Your objective:
Search the listing for the word "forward" and copy every line where it turns up.

Data extracts:
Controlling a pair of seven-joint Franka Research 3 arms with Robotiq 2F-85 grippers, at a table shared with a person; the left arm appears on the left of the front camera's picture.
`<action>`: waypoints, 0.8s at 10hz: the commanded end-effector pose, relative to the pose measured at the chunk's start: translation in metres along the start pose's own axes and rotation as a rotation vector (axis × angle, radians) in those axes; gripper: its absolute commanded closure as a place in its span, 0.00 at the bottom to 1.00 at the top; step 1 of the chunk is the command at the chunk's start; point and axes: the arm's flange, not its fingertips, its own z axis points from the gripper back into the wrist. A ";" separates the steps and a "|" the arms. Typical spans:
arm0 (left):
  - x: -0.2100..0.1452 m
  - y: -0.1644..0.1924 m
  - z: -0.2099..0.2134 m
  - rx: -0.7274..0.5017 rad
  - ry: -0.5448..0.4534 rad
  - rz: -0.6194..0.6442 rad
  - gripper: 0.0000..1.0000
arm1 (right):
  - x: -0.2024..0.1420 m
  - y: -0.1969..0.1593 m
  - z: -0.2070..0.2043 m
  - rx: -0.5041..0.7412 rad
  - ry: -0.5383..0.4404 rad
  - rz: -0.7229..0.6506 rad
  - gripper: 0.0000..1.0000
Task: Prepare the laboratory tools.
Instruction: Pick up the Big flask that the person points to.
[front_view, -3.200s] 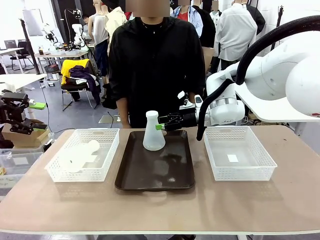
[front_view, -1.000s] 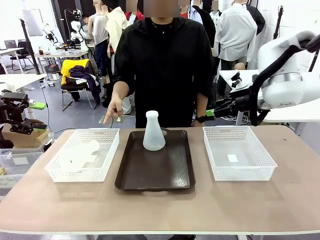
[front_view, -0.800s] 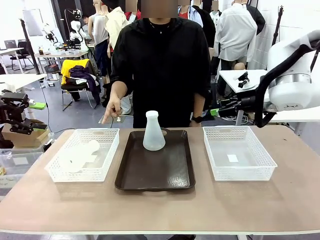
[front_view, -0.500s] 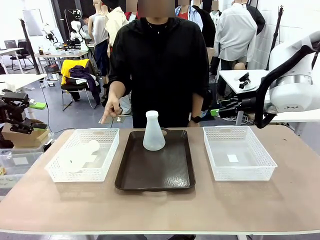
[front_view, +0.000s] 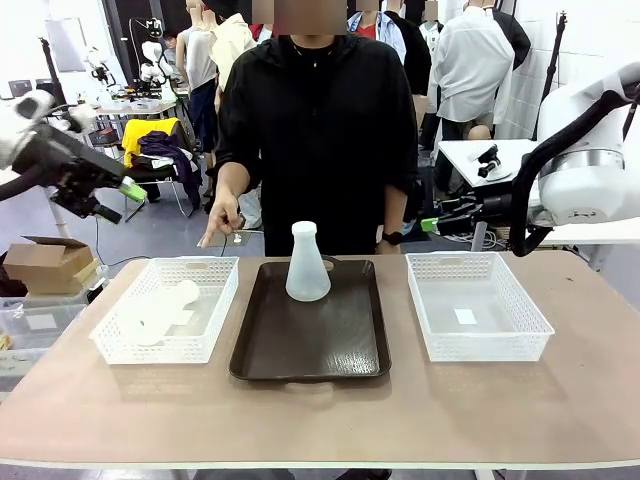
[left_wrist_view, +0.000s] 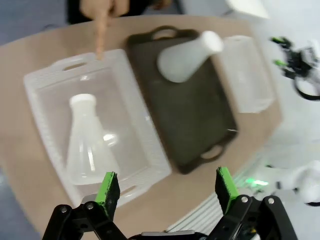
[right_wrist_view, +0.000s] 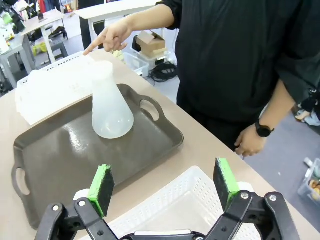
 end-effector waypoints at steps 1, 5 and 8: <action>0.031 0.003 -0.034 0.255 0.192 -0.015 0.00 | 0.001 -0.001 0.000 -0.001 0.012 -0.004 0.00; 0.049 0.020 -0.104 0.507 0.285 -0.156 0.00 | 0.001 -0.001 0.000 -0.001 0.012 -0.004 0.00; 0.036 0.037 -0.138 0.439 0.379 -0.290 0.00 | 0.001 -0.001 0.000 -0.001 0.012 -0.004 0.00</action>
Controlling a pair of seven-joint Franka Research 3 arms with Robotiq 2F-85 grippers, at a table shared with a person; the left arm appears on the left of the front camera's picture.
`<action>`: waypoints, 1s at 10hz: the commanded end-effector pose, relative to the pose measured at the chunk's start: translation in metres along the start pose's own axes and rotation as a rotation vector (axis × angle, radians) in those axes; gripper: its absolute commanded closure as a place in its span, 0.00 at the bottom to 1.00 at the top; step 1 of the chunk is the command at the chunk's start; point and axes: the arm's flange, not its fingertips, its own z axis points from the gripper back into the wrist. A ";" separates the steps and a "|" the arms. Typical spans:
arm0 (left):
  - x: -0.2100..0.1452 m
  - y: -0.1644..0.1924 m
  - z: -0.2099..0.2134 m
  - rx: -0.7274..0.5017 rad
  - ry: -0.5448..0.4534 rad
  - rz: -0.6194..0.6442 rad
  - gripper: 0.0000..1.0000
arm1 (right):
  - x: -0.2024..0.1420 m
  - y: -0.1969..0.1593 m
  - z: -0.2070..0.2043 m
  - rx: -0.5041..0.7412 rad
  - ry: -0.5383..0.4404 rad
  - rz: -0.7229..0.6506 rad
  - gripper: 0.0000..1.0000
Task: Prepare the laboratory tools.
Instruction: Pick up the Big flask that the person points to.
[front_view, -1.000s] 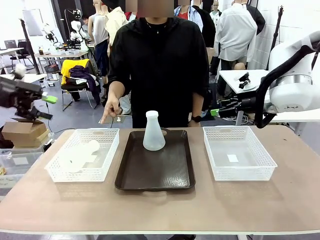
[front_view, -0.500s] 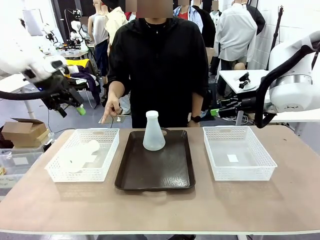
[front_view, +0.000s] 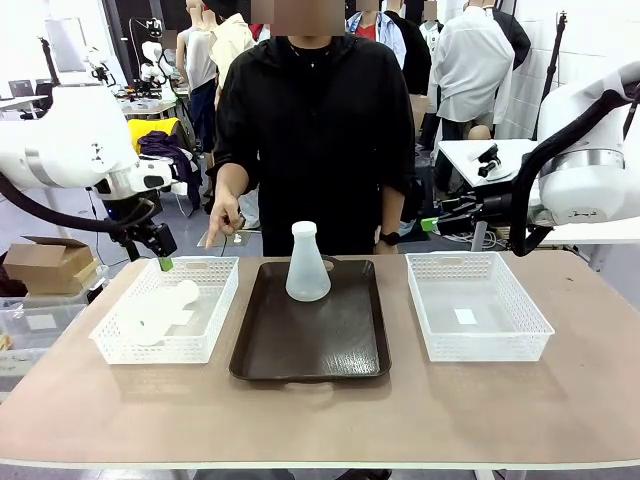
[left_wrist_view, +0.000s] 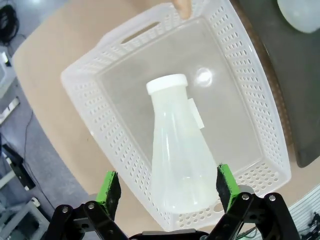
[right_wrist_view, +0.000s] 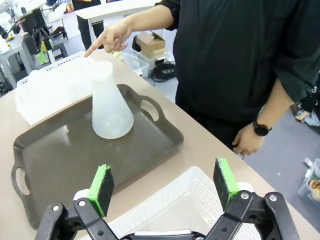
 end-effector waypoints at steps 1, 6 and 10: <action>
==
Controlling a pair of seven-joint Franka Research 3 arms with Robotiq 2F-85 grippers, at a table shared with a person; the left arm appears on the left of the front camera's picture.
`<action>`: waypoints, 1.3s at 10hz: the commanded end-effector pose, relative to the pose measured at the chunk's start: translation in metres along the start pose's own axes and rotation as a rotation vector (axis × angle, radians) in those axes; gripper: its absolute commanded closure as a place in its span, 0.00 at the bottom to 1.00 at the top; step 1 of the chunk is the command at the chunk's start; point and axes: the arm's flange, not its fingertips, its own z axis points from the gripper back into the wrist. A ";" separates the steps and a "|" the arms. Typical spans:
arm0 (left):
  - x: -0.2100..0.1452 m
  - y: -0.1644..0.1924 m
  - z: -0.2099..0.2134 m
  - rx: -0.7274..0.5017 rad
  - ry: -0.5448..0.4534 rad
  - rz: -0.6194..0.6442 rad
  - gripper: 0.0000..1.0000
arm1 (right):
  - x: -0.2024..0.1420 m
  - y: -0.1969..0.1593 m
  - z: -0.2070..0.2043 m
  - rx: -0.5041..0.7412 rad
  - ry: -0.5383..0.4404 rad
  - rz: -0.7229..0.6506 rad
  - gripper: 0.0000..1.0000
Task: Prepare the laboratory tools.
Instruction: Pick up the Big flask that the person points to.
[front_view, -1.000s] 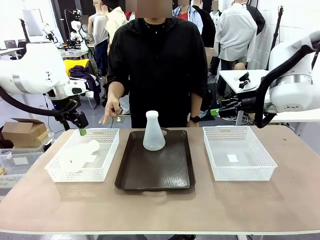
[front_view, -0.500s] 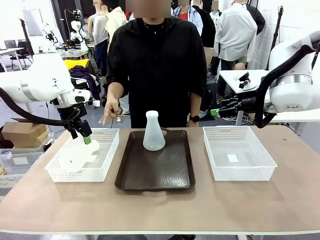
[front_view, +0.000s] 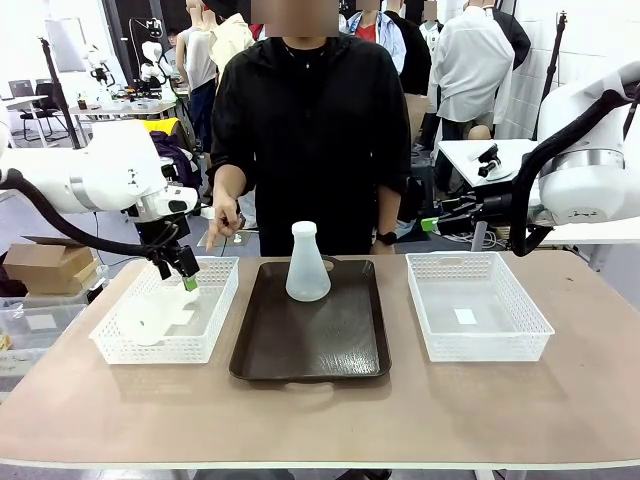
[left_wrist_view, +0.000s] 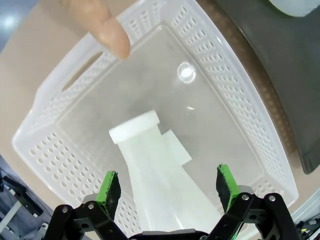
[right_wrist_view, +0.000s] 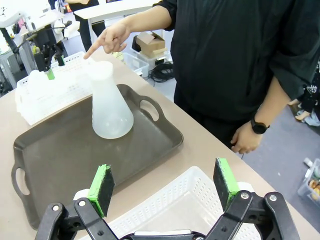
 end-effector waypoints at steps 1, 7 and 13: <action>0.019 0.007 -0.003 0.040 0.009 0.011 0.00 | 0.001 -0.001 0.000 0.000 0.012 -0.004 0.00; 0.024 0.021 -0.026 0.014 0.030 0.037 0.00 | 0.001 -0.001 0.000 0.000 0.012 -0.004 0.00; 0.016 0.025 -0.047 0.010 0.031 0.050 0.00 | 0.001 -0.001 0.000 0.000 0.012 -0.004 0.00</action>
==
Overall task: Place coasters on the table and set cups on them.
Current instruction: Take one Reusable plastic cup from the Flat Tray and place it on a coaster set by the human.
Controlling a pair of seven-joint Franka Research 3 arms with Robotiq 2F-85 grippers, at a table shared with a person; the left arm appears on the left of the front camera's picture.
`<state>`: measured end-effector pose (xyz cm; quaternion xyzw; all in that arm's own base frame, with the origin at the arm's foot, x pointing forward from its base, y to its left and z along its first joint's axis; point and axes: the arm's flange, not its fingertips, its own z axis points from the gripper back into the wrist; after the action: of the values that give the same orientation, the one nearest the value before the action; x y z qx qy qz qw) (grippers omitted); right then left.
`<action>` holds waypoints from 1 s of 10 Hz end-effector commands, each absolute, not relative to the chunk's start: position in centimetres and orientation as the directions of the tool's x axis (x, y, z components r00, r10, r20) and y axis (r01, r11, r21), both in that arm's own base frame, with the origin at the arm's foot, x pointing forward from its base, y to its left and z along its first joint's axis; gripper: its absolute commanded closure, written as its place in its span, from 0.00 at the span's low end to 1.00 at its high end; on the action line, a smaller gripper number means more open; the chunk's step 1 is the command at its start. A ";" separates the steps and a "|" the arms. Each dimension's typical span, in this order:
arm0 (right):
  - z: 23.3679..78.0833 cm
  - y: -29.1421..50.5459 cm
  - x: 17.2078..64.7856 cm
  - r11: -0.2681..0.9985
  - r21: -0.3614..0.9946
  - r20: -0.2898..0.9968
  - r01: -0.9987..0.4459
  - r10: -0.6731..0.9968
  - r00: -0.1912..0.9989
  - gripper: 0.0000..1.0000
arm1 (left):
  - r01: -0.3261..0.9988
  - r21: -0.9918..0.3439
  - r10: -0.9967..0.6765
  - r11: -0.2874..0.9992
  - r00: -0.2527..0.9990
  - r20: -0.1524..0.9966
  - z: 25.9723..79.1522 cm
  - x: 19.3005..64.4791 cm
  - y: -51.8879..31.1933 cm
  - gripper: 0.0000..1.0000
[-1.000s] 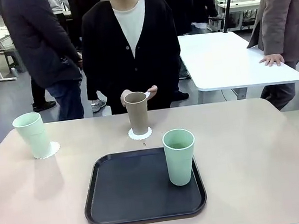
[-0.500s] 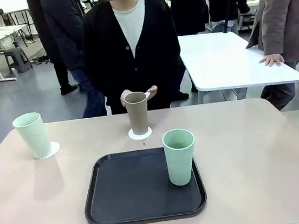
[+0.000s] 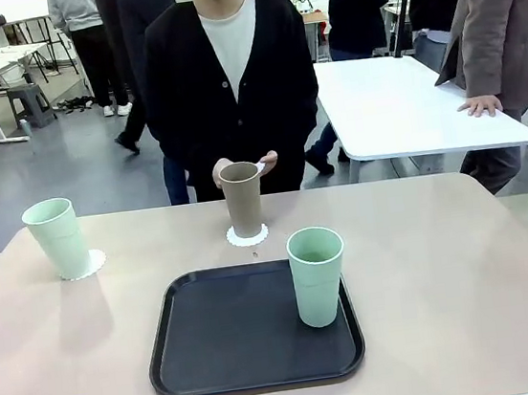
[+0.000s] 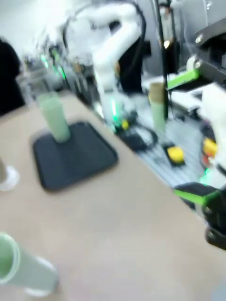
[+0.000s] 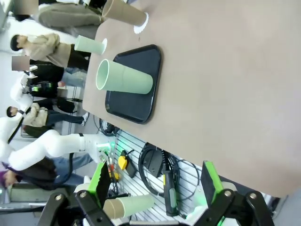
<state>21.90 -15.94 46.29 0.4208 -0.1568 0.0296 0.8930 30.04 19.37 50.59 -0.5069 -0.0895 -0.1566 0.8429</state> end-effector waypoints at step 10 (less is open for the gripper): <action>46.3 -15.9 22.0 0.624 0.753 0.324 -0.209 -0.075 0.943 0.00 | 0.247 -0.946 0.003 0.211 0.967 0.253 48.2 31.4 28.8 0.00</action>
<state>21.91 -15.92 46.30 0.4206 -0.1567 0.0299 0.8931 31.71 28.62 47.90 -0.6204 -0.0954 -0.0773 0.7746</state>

Exercise result:
`<state>`: measured end-effector pose (xyz cm; quaternion xyzw; all in that arm's own base frame, with the origin at the arm's foot, x pointing forward from its base, y to its left and z along its first joint's axis; point and axes: the arm's flange, not its fingertips, its own z axis points from the gripper back into the wrist; after the action: of the values that give the same orientation, the one nearest the value before the action; x y z qx qy qz qw) (grippers omitted); right then left.
`<action>` holds waypoints from 1 s of 10 Hz end-effector commands, each absolute, not relative to the chunk's start: position in centimetres and orientation as the directions of the tool's x axis (x, y, z components r00, r10, r20) and y axis (r01, r11, r21), both in that arm's own base frame, with the origin at the arm's foot, x pointing forward from its base, y to its left and z along its first joint's axis; gripper: its absolute commanded closure, written as its place in its span, from 0.00 at the span's low end to 1.00 at its high end; on the action line, a smaller gripper number means more open; the chunk's step 1 is the command at its start. A ";" separates the steps and a "|" the arms. Each dimension's typical span, in this order:

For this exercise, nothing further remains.